We are aware that when we work for change, we can be eliminated any time our work is seen as threatening to those wielding power. Our government's and the world's networks of violence appear overpowering, but we must not be seduced into believing that they are invincible. I continue to believe that the power of truth and love is stronger than all these forces. (I do not mean that there won't be struggle and suffering. It is when the dissent is having a powerful effect and the structures of power feel threatened, that the greatest crackdown on it occurs.)
We are encouraged when we walk alongside Iraqi people who daily take risks addressing injustice and corruption, but we must also make wise and critical decisions. We need to discern how to respond, where to focus our energies, whether this is the time to be more publicly confrontational or whether moving forward must wait. Whatever the decisions, we do not want fear to immobilize us.

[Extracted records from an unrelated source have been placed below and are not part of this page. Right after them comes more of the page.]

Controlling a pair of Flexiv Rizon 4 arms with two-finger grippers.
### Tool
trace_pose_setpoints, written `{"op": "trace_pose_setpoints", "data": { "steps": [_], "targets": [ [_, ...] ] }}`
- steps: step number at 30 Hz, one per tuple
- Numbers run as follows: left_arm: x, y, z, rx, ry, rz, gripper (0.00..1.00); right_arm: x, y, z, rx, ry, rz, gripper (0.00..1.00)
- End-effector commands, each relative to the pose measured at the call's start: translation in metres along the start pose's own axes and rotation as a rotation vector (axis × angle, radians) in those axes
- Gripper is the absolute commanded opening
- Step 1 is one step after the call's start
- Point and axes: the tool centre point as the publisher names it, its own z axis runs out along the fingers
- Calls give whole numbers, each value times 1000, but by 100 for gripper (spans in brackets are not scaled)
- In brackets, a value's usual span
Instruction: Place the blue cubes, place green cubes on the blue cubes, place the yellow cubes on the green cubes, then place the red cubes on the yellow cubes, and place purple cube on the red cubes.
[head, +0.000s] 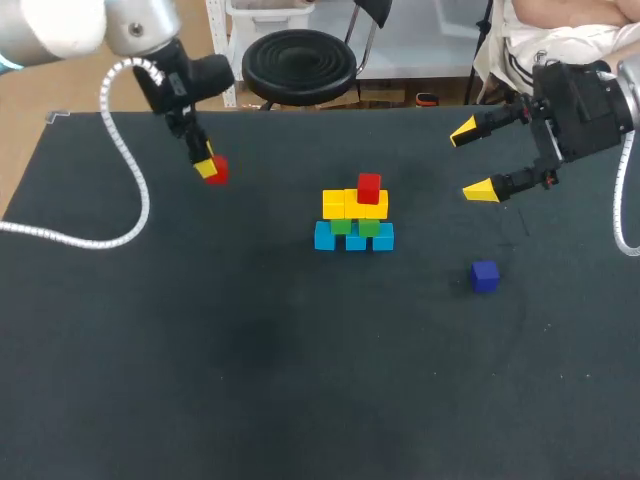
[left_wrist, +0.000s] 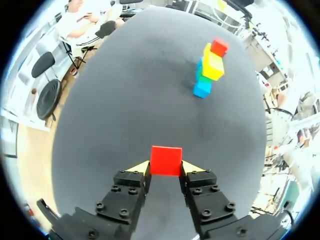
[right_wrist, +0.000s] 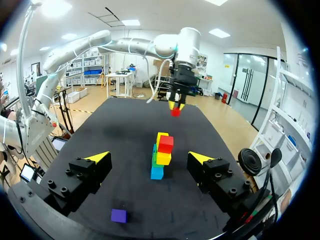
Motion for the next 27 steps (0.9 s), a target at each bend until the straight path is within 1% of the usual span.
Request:
{"op": "trace_pose_setpoints", "data": {
  "steps": [1, 4, 8, 10, 11, 13, 14, 15, 18, 23, 26, 27],
  "targets": [
    [13, -52, 13, -284, -65, -45, 0, 1, 0, 0, 0, -2, -1, 100],
    [12, -57, 16, -298, -82, -35, 0, 1, 0, 0, 0, -2, -1, 100],
    [5, -53, 24, -242, -117, -19, 0, 1, 0, 0, 0, -2, -1, 100],
    [-3, -53, 27, -179, -164, -9, 0, 1, 0, 0, 0, -2, -1, 100],
    [-7, -52, 29, -147, -201, -12, 0, 1, 0, 0, 0, -2, -1, 100],
    [-20, -51, 32, -101, -207, -2, 0, 1, 0, 0, 0, -2, -1, 100],
    [-26, -52, 33, -104, -195, 13, 0, 1, 0, 0, 0, -2, -1, 100],
    [-33, -54, 35, -106, -165, 40, 0, 1, 0, 0, 0, -2, -1, 100],
    [-37, -56, 42, -82, -133, 50, 0, 1, 0, 0, 0, -2, -1, 100],
    [-34, -55, 47, -78, -98, 29, 0, 1, 0, 0, 0, -2, -1, 100],
    [-32, -58, 49, -114, -94, 24, 0, 1, 0, 0, 0, -2, -1, 100],
    [-31, -59, 49, -135, -114, 16, 0, 1, 0, 0, 0, -2, -1, 100]
  ]
}}
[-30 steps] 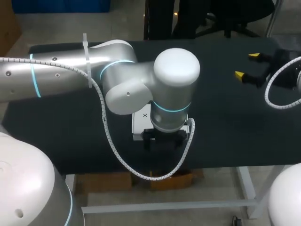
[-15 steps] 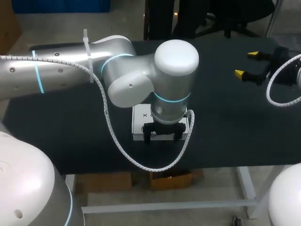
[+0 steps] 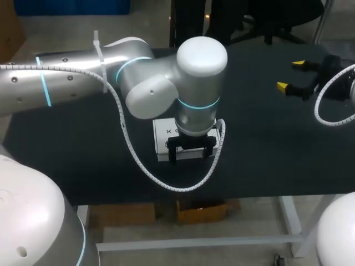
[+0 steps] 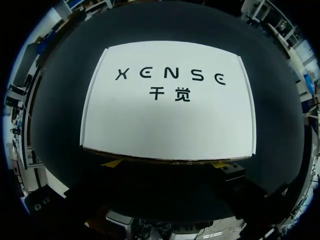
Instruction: Assemble the packaging by folding the flat box into shape, placing the metal phone stand inside, and closing the box properly
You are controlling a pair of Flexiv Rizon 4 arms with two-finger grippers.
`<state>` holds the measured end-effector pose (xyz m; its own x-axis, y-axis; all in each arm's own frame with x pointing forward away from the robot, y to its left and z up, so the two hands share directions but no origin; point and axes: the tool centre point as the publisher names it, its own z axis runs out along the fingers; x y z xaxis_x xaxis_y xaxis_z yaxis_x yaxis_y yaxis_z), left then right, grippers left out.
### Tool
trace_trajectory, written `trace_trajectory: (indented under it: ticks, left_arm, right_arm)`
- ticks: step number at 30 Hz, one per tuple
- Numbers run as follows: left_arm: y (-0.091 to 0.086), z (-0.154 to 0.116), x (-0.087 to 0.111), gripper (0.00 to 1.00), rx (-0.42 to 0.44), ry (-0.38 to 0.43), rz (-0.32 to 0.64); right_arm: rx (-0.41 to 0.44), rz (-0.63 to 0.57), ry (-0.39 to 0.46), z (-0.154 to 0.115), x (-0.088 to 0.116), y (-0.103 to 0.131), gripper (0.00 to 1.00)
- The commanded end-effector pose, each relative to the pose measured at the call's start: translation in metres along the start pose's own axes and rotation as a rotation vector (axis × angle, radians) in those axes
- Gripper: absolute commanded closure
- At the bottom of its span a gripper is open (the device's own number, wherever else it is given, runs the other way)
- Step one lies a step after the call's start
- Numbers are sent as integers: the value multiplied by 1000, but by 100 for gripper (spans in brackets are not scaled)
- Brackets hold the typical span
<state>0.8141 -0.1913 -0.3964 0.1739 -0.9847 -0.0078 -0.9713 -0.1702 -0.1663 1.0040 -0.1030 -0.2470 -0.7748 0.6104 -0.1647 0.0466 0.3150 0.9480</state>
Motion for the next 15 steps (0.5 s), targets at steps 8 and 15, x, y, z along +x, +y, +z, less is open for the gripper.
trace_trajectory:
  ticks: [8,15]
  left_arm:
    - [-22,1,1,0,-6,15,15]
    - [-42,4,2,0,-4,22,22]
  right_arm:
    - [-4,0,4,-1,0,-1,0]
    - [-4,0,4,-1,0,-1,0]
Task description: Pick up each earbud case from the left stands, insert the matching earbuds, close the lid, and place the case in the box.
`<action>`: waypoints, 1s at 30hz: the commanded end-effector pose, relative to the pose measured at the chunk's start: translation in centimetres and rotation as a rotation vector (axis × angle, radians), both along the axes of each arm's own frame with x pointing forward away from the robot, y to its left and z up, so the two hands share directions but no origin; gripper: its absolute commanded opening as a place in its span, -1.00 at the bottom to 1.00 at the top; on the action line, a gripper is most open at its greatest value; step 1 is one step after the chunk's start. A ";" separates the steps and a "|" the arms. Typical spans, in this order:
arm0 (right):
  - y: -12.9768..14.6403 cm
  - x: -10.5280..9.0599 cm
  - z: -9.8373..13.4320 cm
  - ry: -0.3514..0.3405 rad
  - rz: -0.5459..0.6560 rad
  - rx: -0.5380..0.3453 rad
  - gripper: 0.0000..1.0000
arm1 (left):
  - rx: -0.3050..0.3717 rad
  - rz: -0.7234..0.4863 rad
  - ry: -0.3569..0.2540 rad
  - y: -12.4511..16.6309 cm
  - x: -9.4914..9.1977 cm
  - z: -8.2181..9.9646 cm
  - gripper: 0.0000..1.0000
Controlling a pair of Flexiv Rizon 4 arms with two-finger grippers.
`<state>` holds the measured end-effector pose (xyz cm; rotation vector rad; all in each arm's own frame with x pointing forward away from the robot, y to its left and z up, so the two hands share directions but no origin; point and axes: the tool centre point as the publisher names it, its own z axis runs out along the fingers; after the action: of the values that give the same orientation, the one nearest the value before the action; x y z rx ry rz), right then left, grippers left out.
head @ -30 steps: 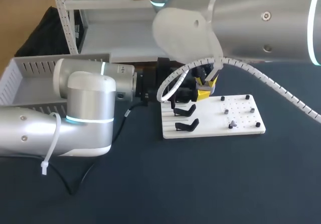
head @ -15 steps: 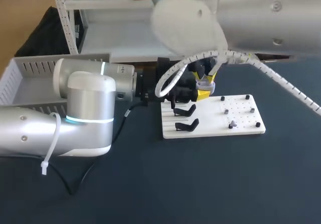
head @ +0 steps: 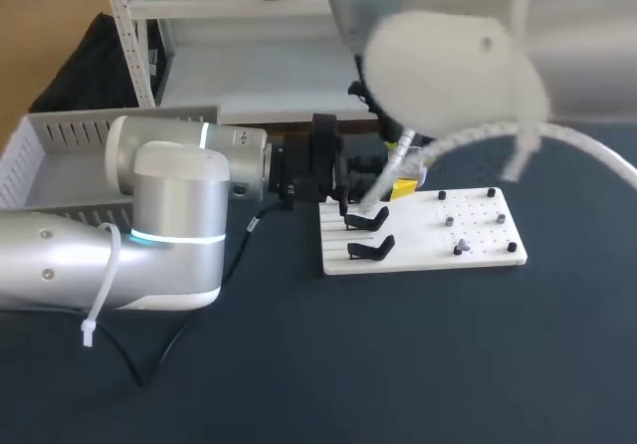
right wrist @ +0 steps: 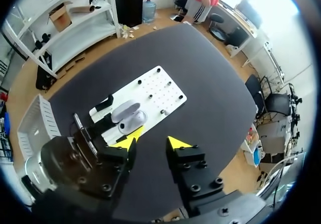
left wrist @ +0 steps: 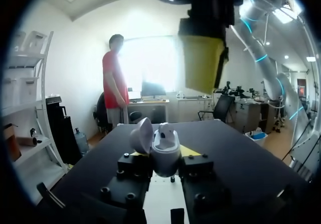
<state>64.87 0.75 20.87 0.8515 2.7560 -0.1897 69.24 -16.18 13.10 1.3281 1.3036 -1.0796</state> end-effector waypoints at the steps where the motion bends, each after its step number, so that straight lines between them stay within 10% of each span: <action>1: -1.5 -1.0 0.1 -0.155 0.088 0.214 -0.24 | 0.001 0.000 0.000 -0.1 0.1 0.0 -1.00; 14: -2.2 -2.4 0.4 -0.205 0.143 0.272 -0.19 | 0.001 0.000 0.000 -0.1 0.1 0.0 -1.00; 16: -2.4 -2.6 0.3 -0.188 0.124 0.275 0.05 | 0.001 0.000 0.000 -0.1 0.1 0.0 -1.00; 17: -2.4 -2.6 0.3 -0.188 0.124 0.275 1.00 | 0.001 0.000 0.000 -0.1 0.1 0.0 -1.00; 30: -2.4 -2.6 0.3 -0.188 0.124 0.275 1.00 | 0.001 0.000 0.000 -0.1 0.1 0.0 -1.00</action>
<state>62.55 -1.44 21.34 0.7226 2.7007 0.2379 69.24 -16.18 13.10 1.3282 1.3037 -1.0796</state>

This New Year is the time for more of us to become part of movements that expose the real sources of terror and the lies behind lofty reasons given for war and occupation. It is the time to live out alternatives to the dehumanization and emptiness of our society, to build communities of love that more justly share the world's resources. It is time to keep walking ahead, although we feel weak as individuals, and to allow God to work powerfully through our combined efforts. It is time to affirm what we know deep inside, that love and truth are more powerful than any evil force.